DUH verklagt NRW und Niedersachsen wegen schlechter Grundwasserqualität


Die Böden in Teilen beider Bundesländer könnten die hohen Stickstoffeinträge nicht mehr aufnehmen, und das Grundwasser wird dauerhaft belastet. Die Klage beim Niedersächsischen Oberverwaltungsgericht ziele darauf ab, dass die beiden Bundesländer schnellstmögliche den Nitrat-Grenzwert von 50 mg/l im Grundwasser einhalten müssten. Die WRRL gebe vor, dass sich alle Gewässer in der EU in einem guten ökologischen und chemischen Zustand befinden müssen - doch der zulässige Nitrat-Grenzwert von 50 mg/l im Grundwasser werde an vielen Messstellen in der Region überschritten. 21 der insgesamt 40 Grundwasserkörper, beziehungsweise zwei Drittel der Gesamtfläche der Flussgebietseinheit (FGE) Ems auf deutschem Gebiet befinden sich in einem schlechten chemischen Zustand, so die Verbände. Hauptgrund dafür sei die Überdüngung, die zu überhöhten Stickstoffeinträgen führe.
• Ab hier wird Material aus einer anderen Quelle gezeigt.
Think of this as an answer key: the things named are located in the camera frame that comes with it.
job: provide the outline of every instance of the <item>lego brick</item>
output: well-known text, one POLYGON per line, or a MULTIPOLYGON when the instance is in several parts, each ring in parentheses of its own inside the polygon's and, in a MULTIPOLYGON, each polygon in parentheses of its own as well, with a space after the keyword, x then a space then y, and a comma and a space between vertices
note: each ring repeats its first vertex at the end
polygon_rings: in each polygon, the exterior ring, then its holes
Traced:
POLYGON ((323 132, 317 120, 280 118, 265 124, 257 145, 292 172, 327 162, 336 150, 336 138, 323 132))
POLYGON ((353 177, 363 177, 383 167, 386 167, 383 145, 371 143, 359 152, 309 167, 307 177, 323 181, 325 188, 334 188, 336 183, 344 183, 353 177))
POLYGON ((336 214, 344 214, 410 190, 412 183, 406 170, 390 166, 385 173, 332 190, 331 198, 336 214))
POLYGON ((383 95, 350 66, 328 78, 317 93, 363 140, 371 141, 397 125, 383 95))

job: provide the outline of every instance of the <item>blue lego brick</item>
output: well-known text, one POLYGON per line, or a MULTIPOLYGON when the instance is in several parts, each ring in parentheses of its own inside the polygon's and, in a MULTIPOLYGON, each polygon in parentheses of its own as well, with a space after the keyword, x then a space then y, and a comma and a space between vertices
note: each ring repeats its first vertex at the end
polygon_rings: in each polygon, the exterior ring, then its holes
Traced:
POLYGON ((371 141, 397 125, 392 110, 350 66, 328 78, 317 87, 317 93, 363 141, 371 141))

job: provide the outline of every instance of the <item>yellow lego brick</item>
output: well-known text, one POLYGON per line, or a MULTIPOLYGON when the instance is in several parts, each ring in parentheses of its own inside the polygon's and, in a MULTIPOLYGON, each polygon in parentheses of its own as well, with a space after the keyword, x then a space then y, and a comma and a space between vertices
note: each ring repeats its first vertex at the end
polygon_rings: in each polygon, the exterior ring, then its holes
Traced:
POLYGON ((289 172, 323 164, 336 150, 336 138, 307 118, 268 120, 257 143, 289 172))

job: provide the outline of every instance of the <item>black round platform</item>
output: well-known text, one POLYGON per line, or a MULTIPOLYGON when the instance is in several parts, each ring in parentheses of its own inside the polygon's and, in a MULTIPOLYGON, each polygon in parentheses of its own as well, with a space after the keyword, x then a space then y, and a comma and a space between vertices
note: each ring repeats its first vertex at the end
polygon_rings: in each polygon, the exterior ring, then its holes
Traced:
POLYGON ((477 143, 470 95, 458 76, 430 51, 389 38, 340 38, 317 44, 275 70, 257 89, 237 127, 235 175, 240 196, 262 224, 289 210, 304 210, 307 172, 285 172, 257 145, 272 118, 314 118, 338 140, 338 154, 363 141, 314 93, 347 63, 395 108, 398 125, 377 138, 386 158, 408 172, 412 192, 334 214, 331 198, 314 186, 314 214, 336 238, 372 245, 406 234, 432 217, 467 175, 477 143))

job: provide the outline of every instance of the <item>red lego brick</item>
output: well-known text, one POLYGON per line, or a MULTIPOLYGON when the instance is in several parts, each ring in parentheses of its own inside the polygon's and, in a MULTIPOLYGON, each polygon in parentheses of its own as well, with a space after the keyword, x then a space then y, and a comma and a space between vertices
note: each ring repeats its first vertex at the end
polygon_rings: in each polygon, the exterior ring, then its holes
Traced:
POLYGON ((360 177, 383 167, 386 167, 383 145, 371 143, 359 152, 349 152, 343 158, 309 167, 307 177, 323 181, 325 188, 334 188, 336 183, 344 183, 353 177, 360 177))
In Niedersachsen, Deutschlands Agrarland Nummer Eins, werden 60 Prozent der Landesfläche landwirtschaftlich genutzt, schreiben DUH und BUND. In der Weser-Ems-Region, dem Zentrum der niedersächsischen Fleischproduktion, würden die meisten der fast 65 Millionen Masthühner und neun Millionen Schweine gehalten. Um die Massen an Gülle und Gärresten bedarfsgerecht auf die Felder auszubringen, müsste Niedersachsen jedoch 200.000 Hektar größer sein.
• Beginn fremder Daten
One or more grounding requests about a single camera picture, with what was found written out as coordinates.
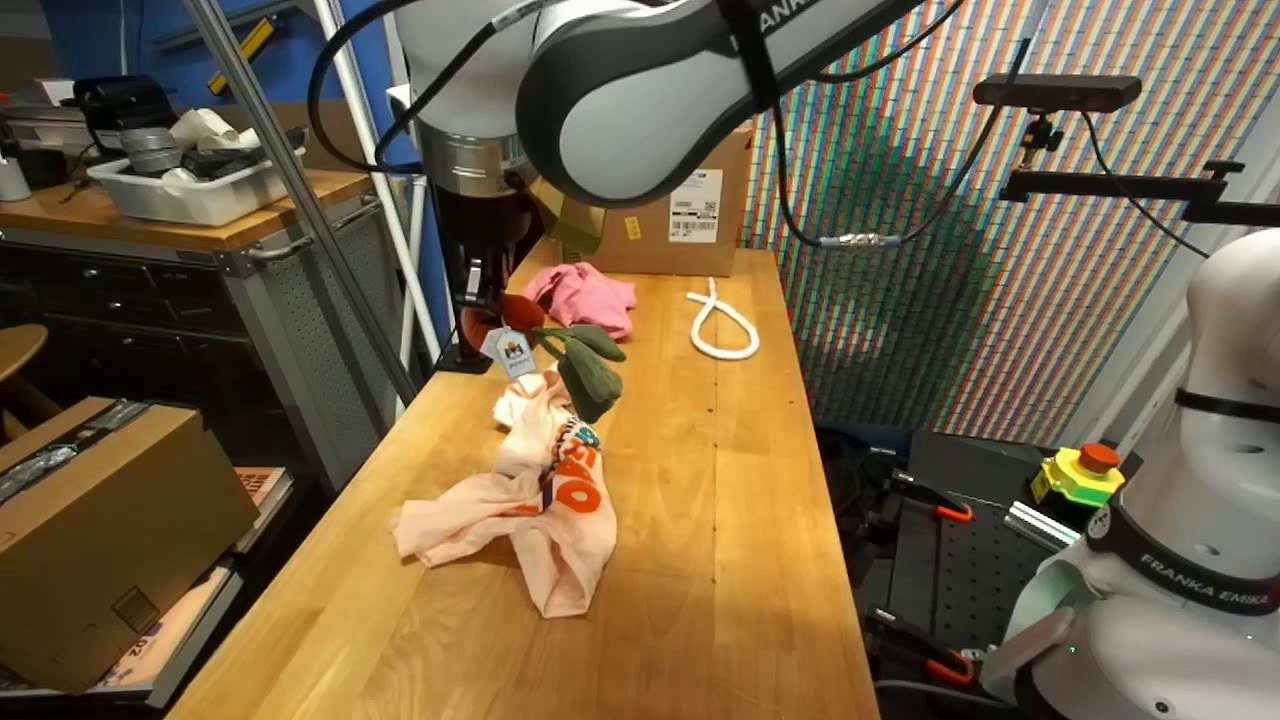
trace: drawer
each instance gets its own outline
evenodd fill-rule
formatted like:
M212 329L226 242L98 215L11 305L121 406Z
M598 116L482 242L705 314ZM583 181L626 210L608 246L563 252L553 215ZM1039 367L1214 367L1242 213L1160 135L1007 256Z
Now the drawer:
M35 260L40 260L40 256L30 252L30 249L0 249L0 285L17 285L17 282L30 285Z
M193 354L181 338L108 326L53 326L35 381L89 397L152 397L193 387Z
M173 308L157 292L85 292L85 290L40 290L45 315L72 315L98 326L145 326L145 329L173 329Z
M0 329L32 326L40 315L35 292L0 276Z
M131 260L40 252L30 260L32 285L55 292L147 292L152 276Z
M245 338L239 314L216 271L152 264L152 285L164 297L177 329Z
M296 450L288 412L245 345L189 342L203 423L235 462L282 462Z

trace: wooden table
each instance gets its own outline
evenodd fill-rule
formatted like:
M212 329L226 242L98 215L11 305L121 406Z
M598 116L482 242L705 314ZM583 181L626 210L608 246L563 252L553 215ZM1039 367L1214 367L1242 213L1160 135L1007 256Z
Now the wooden table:
M0 385L24 371L32 357L45 348L45 342L50 342L45 326L0 329Z
M541 621L510 546L397 560L392 512L500 446L506 381L436 377L177 716L875 716L774 256L720 282L766 338L748 363L693 354L686 292L705 282L627 282L627 392L599 423L621 546L583 621Z
M368 176L359 174L312 170L309 181L319 205L345 205L368 193ZM296 221L294 200L277 200L216 230L145 223L145 221L121 215L121 210L104 187L77 193L72 184L55 184L55 187L32 193L30 200L0 205L4 234L45 234L66 242L108 242L128 249L212 252L212 256L245 252L294 221Z

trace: crumpled towel
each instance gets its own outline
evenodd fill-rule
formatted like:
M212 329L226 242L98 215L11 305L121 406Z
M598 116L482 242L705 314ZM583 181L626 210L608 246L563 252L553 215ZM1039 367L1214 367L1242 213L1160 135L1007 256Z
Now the crumpled towel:
M525 297L547 308L556 326L598 326L615 345L631 338L638 290L593 264L556 264L528 282Z
M498 470L436 499L408 499L392 519L397 553L436 570L512 535L528 602L546 616L583 616L615 547L599 439L561 409L546 377L521 377L498 419L510 423Z

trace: red object
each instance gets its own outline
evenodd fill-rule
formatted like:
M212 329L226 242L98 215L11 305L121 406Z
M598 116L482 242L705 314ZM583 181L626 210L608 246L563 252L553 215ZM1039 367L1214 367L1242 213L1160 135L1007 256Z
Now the red object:
M528 297L506 297L506 326L533 338L547 326L547 314Z
M947 662L930 656L924 677L947 687L971 687L975 679L971 664L959 656L947 656Z
M971 524L971 503L963 503L963 507L932 503L932 517L945 524Z
M572 507L572 512L598 512L599 507L599 492L593 480L563 480L556 490L556 503Z
M583 480L593 480L593 470L598 470L598 451L583 446L569 446L556 464L556 472L583 475Z
M1121 451L1111 446L1080 446L1080 464L1090 472L1111 472L1121 470Z
M465 345L468 345L474 354L482 354L482 348L485 348L485 338L491 333L491 329L482 322L482 314L476 314L476 308L465 308L465 314L457 315L457 326L459 326L459 333L465 333Z

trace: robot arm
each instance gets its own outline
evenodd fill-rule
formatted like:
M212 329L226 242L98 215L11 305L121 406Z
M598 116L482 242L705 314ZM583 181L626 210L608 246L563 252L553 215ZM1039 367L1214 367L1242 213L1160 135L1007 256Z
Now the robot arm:
M776 92L797 90L922 0L482 0L402 14L418 92L490 19L500 35L421 111L428 176L506 198L533 163L587 205L672 193L741 122L768 108L720 8L766 40Z
M1023 589L983 684L1056 716L1277 716L1280 234L1202 264L1177 439Z
„Fehlgeleitete Agrarpolitik sorgt für desolaten Zustand der Gewässer“


Aus Sicht von BUND und DUH sorgt eine fehlgeleitete Agrarpolitik ohne klare Leitplanken für Umweltschutz und Tierwohl für die Überdüngung und den desolaten Zustand der Böden und Gewässer. Eine Orientierung auf den Export zu Weltmarktpreisen verschärft die Situation.
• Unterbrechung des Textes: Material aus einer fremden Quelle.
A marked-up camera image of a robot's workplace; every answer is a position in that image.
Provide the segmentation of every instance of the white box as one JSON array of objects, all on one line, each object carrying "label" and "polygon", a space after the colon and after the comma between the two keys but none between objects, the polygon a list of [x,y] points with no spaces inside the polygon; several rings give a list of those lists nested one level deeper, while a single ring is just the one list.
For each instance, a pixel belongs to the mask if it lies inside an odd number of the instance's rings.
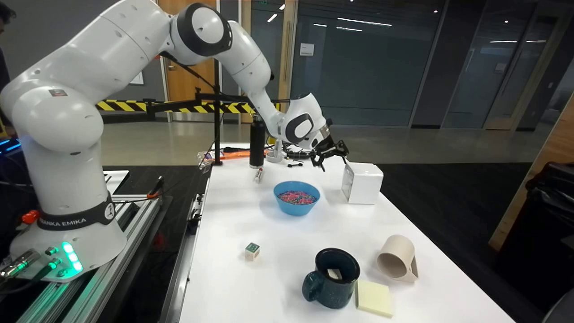
[{"label": "white box", "polygon": [[351,204],[373,204],[382,184],[382,170],[374,163],[346,163],[342,193]]}]

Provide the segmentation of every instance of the white table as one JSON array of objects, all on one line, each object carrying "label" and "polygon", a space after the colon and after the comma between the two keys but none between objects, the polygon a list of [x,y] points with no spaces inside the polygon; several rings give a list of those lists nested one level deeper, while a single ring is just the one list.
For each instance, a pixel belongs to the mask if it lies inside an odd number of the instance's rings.
[{"label": "white table", "polygon": [[[513,321],[382,193],[371,206],[346,204],[339,190],[340,157],[328,159],[326,172],[265,163],[261,182],[253,179],[254,172],[247,159],[213,168],[179,321]],[[285,179],[303,179],[321,190],[306,216],[278,209],[272,186]],[[419,270],[414,285],[391,281],[376,267],[383,240],[394,233],[414,242]],[[254,261],[242,258],[249,242],[261,247]],[[353,297],[340,310],[306,301],[301,281],[322,247],[346,249],[360,263],[362,279],[389,285],[394,315],[362,312]]]}]

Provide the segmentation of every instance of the yellow black striped barrier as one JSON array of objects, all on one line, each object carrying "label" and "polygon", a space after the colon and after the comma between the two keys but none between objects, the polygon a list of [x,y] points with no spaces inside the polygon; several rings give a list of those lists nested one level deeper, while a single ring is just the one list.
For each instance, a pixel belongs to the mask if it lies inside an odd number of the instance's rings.
[{"label": "yellow black striped barrier", "polygon": [[[145,100],[100,100],[95,103],[96,109],[104,112],[122,111],[122,112],[145,112],[148,109]],[[254,109],[247,102],[222,102],[218,107],[222,112],[229,114],[254,114]],[[168,107],[166,111],[177,111],[177,112],[215,112],[213,102],[202,102],[202,103],[190,103],[190,105],[177,105]]]}]

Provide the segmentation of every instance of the dark blue mug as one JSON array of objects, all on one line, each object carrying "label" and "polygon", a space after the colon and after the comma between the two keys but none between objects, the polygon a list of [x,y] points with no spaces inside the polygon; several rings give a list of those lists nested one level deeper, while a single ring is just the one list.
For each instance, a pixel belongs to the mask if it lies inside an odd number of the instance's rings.
[{"label": "dark blue mug", "polygon": [[315,254],[315,270],[303,279],[303,295],[328,308],[342,308],[353,294],[358,274],[358,261],[349,252],[335,247],[321,249]]}]

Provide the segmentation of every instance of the yellow sticky note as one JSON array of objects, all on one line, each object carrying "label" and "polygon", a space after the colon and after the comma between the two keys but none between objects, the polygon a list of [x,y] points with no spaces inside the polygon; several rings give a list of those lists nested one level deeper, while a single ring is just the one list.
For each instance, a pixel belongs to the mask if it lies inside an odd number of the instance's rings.
[{"label": "yellow sticky note", "polygon": [[357,308],[378,315],[392,315],[391,290],[387,285],[357,279]]}]
Der BUND-Vorsitzende Olaf Bandt erklärte, DUH und BUND wollten die Bäuerinnen und Bauern beim Umbau der Tierhaltung nicht allein lassen, sondern Lösungen finden, bei denen gute Einkommen in der Landwirtschaft erzielt würden, sauberes Grund- und Trinkwasser gesichert sei und umwelt- und tiergerechte Produkte erzeugt würden, die die Menschen auf dem Teller haben wollten. Dazu müsse der Deutsche Bauernverband (DBV) seine Blockade gegen den Umbau in der Nutztierhaltung und der EU-Agrarförderung im Sinne sicherer Jobs, sauberen Wassers und hoher Qualitätsstandards in konventioneller und ökologischer Landwirtschaft beenden.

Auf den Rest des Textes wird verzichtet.